Writing in Wednesday's Los Angeles Times, Al-Marayati, the executive director of the Muslim Public Affairs Council, objects to non-Muslims, ignorant of Islam, who define it as a "violent faith." Presumably he doesn't mind if non-Muslims, equally ignorant of Islam, define it as a peaceful one.
But what if Muslims themselves define Islam as violent? Does he object to that? After all, powerful Muslim clerics schooled in the Koran have reached the same conclusion as the non-experts Al-Marayati criticizes: Islam authorizes violent jihad against the infidel. Are these Koranic experts wrong? Are they Muslim heretics? Or are the Muslim heretics those who would explain away the Koran's call for jihad?
Most Muslim clerics say that militant Islam is orthodox Islam. Are they wrong? To say Islam is nonmilitant is to say that most Muslims don't understand their own faith. Herein lies a form of Western arrogance Muslims should consider the most offensive. The chatter about "reforming Islam" is nothing more than a liberal exhortation for Muslims to abandon their religion. By "reforming Islam," liberal westerners mean taking Islam out of Islam and replacing it with liberalism.
Many of the same people who call Islam a religion of peace also call for a reform of Islam. Which raises the question: Why does it need to be reformed if it is peaceful? What they are really saying then is, "Islam should be a religion of peace and we will make it so." Liberals seek to remake Islam in their own image, just as they have been trying to pressure Catholicism and traditional Judaism into exchanging their doctrines for political correctness.

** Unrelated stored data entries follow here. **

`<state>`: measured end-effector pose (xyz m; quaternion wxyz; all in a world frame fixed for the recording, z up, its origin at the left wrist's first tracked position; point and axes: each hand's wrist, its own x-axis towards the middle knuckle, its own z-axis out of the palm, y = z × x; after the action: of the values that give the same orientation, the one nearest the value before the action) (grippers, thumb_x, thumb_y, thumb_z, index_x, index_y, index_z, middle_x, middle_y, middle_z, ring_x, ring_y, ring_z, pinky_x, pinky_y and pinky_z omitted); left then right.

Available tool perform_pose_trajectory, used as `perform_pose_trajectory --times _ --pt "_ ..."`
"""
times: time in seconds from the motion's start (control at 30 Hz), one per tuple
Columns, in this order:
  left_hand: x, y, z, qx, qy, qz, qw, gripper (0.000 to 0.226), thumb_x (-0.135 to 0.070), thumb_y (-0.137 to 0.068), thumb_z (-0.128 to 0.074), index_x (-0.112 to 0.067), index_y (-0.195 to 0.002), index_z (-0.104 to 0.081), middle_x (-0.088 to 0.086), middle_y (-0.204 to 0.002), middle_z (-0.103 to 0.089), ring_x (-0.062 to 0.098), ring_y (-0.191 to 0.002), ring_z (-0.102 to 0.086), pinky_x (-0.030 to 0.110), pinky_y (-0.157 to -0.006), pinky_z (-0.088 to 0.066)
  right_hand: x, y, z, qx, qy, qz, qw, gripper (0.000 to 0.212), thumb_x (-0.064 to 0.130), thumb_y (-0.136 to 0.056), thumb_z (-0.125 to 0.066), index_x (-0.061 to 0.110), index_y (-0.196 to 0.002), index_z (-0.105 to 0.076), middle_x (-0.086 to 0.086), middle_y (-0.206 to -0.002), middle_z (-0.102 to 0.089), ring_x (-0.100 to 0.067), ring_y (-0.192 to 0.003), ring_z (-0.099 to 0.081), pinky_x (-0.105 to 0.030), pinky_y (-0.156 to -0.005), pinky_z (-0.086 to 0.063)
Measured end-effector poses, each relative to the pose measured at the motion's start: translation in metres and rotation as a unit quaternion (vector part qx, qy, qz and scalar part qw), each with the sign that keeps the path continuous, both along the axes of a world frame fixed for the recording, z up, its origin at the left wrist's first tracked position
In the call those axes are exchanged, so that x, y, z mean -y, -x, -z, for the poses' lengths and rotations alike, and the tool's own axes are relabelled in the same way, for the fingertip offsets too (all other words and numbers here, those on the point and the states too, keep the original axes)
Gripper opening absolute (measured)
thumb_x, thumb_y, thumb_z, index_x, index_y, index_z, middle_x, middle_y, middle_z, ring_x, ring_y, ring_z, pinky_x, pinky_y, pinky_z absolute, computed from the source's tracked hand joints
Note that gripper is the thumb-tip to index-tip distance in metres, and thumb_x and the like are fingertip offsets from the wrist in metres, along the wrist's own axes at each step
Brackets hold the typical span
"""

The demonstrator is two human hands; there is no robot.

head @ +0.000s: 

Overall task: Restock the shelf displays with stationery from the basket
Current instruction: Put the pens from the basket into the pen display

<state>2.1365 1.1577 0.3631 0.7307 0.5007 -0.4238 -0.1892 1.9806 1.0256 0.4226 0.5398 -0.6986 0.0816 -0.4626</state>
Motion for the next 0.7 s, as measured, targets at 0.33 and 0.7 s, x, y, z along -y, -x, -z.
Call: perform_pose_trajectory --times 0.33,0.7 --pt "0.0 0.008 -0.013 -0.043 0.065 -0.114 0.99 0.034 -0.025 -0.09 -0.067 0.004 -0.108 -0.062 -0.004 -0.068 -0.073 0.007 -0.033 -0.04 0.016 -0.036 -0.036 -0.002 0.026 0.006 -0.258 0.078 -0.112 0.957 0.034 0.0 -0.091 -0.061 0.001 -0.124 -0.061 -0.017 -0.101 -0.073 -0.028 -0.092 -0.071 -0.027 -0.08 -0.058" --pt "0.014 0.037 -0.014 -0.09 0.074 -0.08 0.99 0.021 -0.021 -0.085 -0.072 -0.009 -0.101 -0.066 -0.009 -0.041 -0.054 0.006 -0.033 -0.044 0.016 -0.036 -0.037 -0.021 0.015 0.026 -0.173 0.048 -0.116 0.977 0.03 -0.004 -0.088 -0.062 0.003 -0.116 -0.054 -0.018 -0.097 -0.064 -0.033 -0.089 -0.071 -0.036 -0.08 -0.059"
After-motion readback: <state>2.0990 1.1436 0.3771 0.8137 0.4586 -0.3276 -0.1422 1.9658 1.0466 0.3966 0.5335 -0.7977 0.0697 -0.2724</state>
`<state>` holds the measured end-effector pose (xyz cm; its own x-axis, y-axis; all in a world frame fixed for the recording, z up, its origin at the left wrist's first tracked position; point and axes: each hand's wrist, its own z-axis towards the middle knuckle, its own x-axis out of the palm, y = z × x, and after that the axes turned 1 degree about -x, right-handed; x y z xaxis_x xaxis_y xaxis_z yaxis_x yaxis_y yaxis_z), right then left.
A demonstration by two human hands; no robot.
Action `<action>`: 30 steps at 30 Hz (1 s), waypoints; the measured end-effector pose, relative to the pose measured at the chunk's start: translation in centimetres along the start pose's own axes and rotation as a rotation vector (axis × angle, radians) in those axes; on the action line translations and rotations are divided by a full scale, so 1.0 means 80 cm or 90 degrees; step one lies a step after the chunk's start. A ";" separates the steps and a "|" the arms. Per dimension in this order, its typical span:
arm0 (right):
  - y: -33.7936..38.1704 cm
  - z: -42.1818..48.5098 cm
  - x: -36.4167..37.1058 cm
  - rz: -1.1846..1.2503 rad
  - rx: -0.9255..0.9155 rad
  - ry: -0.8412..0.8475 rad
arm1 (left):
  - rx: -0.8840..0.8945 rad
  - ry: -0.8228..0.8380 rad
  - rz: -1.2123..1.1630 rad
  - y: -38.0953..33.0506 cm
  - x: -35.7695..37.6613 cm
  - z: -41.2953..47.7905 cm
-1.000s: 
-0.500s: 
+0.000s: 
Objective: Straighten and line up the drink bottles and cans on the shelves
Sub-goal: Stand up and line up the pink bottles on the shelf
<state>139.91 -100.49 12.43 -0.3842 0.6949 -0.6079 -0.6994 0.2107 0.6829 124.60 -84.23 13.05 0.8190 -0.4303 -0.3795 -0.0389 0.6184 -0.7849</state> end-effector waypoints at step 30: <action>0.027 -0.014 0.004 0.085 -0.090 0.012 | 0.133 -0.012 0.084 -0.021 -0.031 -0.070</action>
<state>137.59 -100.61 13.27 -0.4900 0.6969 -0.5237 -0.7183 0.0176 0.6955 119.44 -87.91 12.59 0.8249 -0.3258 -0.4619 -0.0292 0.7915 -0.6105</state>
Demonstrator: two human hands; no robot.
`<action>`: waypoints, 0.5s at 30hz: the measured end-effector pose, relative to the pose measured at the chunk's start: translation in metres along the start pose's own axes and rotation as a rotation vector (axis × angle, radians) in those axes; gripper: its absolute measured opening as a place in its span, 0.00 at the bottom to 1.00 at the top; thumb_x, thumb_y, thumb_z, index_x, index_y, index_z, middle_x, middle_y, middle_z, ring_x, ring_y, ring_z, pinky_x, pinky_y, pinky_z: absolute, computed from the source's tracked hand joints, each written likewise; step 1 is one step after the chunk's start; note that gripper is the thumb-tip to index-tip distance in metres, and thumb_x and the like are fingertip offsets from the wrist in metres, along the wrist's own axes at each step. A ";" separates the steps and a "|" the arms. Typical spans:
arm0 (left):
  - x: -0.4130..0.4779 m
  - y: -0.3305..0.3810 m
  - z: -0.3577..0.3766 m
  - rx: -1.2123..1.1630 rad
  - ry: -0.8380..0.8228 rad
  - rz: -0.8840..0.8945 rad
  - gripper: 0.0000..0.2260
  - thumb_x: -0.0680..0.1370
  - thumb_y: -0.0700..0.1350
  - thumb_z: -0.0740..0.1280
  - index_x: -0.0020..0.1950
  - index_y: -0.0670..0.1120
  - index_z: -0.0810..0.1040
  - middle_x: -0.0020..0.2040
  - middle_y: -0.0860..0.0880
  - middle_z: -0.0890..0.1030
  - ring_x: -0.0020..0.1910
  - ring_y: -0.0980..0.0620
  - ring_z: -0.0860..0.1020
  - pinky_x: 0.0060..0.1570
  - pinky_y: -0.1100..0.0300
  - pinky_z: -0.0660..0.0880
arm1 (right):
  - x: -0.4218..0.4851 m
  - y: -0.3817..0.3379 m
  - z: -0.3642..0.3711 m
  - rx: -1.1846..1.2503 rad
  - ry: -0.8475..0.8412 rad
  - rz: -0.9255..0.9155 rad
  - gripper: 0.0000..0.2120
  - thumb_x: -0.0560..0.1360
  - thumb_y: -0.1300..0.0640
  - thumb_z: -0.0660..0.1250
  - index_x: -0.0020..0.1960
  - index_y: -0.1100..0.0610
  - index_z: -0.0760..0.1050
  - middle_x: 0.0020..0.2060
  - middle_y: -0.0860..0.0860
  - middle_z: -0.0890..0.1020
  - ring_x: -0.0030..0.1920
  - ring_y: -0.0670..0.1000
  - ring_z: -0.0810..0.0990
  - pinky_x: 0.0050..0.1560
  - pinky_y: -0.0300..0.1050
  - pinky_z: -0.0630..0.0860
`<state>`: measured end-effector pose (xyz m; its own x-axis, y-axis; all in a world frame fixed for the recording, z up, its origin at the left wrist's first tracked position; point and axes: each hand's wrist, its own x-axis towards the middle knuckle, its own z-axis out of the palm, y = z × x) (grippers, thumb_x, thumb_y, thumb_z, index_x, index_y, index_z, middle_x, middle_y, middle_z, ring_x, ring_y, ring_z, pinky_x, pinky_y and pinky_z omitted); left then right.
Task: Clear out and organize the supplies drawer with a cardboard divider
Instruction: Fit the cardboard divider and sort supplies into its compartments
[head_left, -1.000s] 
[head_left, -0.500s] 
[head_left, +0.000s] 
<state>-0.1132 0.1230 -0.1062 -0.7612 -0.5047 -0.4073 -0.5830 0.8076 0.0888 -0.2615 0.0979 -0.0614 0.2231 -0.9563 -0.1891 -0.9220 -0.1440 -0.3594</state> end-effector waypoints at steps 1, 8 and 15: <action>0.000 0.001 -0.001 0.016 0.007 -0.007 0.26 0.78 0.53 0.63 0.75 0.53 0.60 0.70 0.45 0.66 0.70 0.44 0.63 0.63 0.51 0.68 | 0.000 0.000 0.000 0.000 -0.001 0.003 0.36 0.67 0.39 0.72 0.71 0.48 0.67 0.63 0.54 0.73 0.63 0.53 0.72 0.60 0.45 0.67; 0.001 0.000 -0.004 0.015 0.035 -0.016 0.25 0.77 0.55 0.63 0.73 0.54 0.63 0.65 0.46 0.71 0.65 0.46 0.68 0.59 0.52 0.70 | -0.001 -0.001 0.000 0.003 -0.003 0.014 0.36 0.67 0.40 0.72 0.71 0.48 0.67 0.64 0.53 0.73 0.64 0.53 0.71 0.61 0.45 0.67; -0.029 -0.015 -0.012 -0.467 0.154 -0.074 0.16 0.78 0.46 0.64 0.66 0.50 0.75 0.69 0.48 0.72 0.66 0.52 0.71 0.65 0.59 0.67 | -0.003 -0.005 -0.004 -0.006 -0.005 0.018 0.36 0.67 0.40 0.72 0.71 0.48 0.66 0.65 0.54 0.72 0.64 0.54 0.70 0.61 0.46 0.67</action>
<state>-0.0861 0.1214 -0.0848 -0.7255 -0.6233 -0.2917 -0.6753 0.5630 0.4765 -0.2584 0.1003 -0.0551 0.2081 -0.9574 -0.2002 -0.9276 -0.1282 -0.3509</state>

Al-Marayati, even as he denies Islam's militancy, inadvertently acknowledges it. He complains that when "Deputy Defense Secretary Paul D. Wolfowitz praises those he calls 'moderate' Muslims, that in itself marginalizes the people he is promoting." In other words, the orthodox Muslim world frowns upon "moderate" Muslims. They see moderate Muslims as phony Muslims who are surrendering Islamic orthodoxy for worldly gain. Al-Marayati wants "progressive Muslims to be listened to in the Muslim world," implying that that world isn't progressive and won't listen to them if they are perceived as apostates to the faith. Don't call us moderate or we won't be taken seriously, is a curious request to make if one is arguing that Islam isn't militant.
Al-Marayati ends up arguing that America lacks moderation. "When people like former South Africa President Nelson Mandela declare that the United States is a threat to world peace, when Europeans and Canadians have unfavorable attitudes toward the U.S., then moderation is not just a Muslim problem," he writes. He also argues that Islam isn't violent and then argues that all religions are violent: "violence inspired by religious ideology is timeless and afflicts everyone: why not address the issue across the board? Ireland and the former Yugoslavia come to mind."
The issue isn't addressed across the board because most of the world's terrorism is coming from the Islamic world. It would be easier to define Islam as a religion of peace if terrorists who have taken the name Muhammad weren't blowing people up. And if Muslim authorities don't define Islam as a religion of peace, why should westerners? They are only repeating the doctrinal pronouncements about jihad that come from the religious experts of Al-Marayati's faith.